Dame Joanna, 79, has been involved in many campaigns over the years, such as the Gurkhas, animal welfare and supporting asylum seekers.
She was born in India while her father was serving with the Gurkhas and spent much of her childhood overseas with her family.
“I’ve still got my British nationality papers because my father had been born in Lahore, and so two of us born abroad. I’ve got them just in case they tried to throw me out,” she joked.
Dame Joanna was speaking in conversation with broadcaster Emma Freud at the Cheltenham Literature Festival to promote her new book, My Book Of Treasures: A Collection Of Favourite Writings, which is comprised of her favourite writings, thoughts and quotes, as written in her private notebooks.
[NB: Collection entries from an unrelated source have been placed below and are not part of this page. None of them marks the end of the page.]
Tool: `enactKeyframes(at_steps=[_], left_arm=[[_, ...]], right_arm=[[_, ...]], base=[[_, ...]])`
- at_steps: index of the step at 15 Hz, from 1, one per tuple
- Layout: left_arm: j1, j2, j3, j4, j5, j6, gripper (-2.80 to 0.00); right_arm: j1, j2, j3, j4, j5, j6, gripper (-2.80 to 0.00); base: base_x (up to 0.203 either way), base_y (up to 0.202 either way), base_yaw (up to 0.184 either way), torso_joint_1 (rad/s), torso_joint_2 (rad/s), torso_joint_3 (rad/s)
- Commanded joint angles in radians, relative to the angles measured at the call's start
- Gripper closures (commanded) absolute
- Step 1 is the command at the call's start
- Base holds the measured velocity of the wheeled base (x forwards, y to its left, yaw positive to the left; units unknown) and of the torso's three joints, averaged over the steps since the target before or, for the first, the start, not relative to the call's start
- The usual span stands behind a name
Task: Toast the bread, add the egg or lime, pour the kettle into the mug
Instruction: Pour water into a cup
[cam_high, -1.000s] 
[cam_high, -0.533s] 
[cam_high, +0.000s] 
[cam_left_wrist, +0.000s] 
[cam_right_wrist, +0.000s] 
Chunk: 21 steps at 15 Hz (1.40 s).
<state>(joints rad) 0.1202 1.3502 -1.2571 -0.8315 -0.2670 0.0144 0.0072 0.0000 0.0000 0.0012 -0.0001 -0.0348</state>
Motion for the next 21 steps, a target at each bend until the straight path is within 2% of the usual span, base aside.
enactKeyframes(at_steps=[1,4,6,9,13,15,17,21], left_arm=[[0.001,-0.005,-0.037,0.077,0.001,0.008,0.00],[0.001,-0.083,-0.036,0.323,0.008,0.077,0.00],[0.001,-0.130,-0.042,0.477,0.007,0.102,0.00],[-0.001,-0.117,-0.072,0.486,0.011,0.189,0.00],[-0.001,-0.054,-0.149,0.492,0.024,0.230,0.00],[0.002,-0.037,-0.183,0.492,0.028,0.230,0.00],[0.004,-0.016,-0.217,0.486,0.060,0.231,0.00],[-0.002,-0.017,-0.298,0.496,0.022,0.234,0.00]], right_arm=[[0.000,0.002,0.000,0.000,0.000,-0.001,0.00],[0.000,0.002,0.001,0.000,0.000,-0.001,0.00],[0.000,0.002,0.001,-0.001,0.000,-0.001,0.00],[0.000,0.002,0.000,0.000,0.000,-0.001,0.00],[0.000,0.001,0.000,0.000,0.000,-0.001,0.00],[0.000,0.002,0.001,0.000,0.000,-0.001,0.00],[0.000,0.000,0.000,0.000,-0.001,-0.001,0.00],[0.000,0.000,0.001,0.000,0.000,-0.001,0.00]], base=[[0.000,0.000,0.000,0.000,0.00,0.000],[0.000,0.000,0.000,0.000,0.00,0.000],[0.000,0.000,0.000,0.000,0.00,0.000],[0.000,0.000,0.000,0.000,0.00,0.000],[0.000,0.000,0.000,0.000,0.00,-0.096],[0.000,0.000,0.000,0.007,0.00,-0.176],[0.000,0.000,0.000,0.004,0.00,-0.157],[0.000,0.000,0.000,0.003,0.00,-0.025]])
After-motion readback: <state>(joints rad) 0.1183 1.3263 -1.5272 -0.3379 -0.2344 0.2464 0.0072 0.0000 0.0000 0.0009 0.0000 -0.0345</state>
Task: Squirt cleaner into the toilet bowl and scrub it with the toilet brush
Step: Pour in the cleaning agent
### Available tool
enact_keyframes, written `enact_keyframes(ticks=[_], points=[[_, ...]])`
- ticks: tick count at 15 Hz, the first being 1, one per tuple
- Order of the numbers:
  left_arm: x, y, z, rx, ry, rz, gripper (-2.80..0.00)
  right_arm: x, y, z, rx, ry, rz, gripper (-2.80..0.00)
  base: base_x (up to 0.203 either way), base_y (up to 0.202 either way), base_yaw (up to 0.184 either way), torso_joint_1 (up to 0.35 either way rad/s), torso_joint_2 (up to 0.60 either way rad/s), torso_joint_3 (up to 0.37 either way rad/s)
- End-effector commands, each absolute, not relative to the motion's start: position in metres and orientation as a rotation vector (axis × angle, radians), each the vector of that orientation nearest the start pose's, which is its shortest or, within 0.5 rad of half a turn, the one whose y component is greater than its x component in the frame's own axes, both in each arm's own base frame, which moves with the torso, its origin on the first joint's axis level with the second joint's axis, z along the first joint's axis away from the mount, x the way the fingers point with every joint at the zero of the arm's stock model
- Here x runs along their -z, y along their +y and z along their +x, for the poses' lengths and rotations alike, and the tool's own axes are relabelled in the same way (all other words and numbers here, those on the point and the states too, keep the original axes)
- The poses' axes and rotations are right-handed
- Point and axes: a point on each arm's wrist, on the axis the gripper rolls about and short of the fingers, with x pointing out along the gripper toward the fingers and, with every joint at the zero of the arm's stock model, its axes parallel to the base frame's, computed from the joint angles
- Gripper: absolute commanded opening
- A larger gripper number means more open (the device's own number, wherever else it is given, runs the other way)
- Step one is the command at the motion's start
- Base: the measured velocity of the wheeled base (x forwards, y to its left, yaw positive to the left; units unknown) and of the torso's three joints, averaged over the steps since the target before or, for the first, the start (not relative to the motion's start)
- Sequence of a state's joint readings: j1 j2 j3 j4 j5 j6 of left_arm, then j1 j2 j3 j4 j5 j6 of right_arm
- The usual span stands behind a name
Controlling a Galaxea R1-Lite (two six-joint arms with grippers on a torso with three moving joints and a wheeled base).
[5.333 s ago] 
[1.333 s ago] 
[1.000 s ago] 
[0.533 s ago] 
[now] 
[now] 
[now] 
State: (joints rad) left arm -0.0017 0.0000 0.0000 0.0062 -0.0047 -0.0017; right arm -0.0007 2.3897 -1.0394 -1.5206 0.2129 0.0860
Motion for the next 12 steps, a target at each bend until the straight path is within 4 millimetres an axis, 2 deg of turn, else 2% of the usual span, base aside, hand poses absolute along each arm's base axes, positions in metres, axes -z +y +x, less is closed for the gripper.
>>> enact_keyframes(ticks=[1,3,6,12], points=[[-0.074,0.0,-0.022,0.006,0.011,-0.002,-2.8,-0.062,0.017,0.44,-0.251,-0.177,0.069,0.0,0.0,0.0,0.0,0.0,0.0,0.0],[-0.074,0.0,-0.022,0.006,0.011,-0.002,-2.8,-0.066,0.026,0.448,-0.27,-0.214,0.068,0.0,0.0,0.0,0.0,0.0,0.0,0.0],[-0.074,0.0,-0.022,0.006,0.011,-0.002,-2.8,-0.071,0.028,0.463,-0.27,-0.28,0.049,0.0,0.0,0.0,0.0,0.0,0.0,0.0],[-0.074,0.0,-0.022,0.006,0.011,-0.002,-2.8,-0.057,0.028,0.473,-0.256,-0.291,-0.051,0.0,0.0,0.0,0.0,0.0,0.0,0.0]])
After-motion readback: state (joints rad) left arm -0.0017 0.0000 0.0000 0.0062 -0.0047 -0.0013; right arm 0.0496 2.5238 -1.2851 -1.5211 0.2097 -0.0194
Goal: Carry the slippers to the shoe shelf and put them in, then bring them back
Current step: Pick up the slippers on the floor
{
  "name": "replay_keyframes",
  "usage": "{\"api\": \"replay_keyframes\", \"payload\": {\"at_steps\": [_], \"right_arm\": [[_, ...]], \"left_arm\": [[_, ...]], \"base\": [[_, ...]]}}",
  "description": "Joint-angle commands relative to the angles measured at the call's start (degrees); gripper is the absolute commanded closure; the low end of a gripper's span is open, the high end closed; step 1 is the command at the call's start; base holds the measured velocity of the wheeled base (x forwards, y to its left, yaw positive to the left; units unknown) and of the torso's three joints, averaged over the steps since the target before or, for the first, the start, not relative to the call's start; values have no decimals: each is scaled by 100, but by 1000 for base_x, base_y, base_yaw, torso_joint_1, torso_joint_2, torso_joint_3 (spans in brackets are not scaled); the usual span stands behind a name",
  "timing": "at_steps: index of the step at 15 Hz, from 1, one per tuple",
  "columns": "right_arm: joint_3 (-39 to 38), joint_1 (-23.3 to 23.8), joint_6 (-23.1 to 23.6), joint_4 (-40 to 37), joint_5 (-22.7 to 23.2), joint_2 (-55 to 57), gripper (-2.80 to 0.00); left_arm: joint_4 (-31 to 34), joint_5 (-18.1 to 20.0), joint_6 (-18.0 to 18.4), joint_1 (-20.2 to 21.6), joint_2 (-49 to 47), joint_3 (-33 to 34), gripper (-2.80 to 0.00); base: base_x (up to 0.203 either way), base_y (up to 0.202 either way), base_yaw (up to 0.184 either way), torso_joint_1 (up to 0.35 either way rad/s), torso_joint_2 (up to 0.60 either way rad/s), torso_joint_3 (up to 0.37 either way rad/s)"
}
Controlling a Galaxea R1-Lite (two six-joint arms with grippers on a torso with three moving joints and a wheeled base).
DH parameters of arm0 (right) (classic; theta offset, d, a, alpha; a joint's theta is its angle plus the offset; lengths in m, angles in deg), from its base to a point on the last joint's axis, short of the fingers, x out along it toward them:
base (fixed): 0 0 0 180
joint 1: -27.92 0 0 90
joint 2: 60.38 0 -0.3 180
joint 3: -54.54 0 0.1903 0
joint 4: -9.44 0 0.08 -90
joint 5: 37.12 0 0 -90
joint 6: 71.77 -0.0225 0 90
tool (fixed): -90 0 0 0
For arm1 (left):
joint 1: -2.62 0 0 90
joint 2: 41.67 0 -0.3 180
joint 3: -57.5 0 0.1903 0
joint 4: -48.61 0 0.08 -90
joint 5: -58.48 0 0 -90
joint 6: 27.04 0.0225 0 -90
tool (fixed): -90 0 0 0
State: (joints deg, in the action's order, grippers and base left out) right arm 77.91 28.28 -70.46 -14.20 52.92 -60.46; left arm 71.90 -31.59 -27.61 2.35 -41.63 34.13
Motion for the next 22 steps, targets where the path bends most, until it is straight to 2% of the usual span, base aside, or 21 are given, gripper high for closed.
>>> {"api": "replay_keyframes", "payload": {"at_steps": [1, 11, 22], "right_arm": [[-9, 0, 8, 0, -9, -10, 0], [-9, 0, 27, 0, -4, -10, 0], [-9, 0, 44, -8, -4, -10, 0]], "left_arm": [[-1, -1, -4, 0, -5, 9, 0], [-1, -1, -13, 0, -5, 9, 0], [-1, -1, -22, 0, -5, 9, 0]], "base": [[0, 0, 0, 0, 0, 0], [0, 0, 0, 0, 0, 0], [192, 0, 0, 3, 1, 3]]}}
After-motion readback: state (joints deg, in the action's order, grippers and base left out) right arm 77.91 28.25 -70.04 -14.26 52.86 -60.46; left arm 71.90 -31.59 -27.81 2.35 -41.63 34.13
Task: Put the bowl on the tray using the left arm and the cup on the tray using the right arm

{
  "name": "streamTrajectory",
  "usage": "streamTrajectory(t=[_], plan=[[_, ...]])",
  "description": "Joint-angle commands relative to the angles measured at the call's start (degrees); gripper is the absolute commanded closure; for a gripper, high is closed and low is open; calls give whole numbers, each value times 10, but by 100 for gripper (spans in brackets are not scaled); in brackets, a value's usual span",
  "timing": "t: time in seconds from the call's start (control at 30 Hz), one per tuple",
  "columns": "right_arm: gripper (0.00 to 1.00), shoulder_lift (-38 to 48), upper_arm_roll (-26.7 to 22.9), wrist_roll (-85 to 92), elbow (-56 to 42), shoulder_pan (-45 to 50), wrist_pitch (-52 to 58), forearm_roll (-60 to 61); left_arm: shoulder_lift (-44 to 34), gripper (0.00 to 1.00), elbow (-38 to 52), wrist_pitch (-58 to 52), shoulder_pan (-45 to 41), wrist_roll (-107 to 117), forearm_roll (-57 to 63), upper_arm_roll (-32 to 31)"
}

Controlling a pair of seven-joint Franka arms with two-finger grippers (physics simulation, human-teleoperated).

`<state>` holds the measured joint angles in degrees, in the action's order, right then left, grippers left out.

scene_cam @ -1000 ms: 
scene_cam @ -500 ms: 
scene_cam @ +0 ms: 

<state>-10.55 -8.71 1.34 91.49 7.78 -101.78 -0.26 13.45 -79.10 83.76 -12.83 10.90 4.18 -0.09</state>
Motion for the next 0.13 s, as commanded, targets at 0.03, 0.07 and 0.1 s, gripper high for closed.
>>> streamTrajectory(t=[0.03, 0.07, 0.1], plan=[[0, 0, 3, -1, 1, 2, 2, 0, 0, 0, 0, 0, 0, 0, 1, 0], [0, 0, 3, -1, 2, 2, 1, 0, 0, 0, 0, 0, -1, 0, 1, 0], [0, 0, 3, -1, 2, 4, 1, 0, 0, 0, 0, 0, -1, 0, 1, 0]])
Dame Joanna Lumley got her big acting break playing Purdey in The New Avengers alongside Gareth Hunt, centre, and Patrick MacNee (PA)
She said she had wanted to be an actor since she first performed on stage at school aged six.
“I was an Army brat, as they called them,” she said. “I was born in India, and then went out to Hong Kong, then went to what is now Malaysia with my father’s regiment the Gurkhas.
“I was six. Do you remember that poem of AA Milne The King’s Breakfast?
“I was the Queen, and mummy made me a lovely blue dress, a little gold crown made of cardboard.
“I was to just walk on and say things like, ‘Could we have some butter for the royal slice of bread?’
“It all seemed completely normal and fine, until I got to the wings, just got to the side of the stage.
“I thought my heart was going to explode with terror. I thought I would go deaf and blind, so I walked out of the stage, and I had to say the lines.
“But you know, something happened. I knew then, for sure, that that was what I was going to be doing for the rest of my life.”
After leaving school Dame Joanna was turned down by the Royal Academy of Dramatic Art but got her big break as Purdey in The New Avengers.
“It sounds extraordinary to say now but the hunt for The New Avenger woman was almost as keen as the thought of a new James Bond,” she said.
“Nobody knew who it would be. It was 10 years since the last Avengers.
“Anyway, it was me in the end, so that was my lucky break.
“But I was desperate. Nobody ever thinks that you had sour milk because you couldn’t afford to get new stuff.
“That you had to stamp on sheets in the bath because you couldn’t even afford the launderette. Nobody sees that thing. It’s not sad, it wasn’t boo-hoo sad, it was just poor.”
Dame Joanna also referenced the Bible, saying, “Do not mistreat strangers, for they may be angels in human form,” highlighting the moral imperative to treat migrants with kindness and empathy.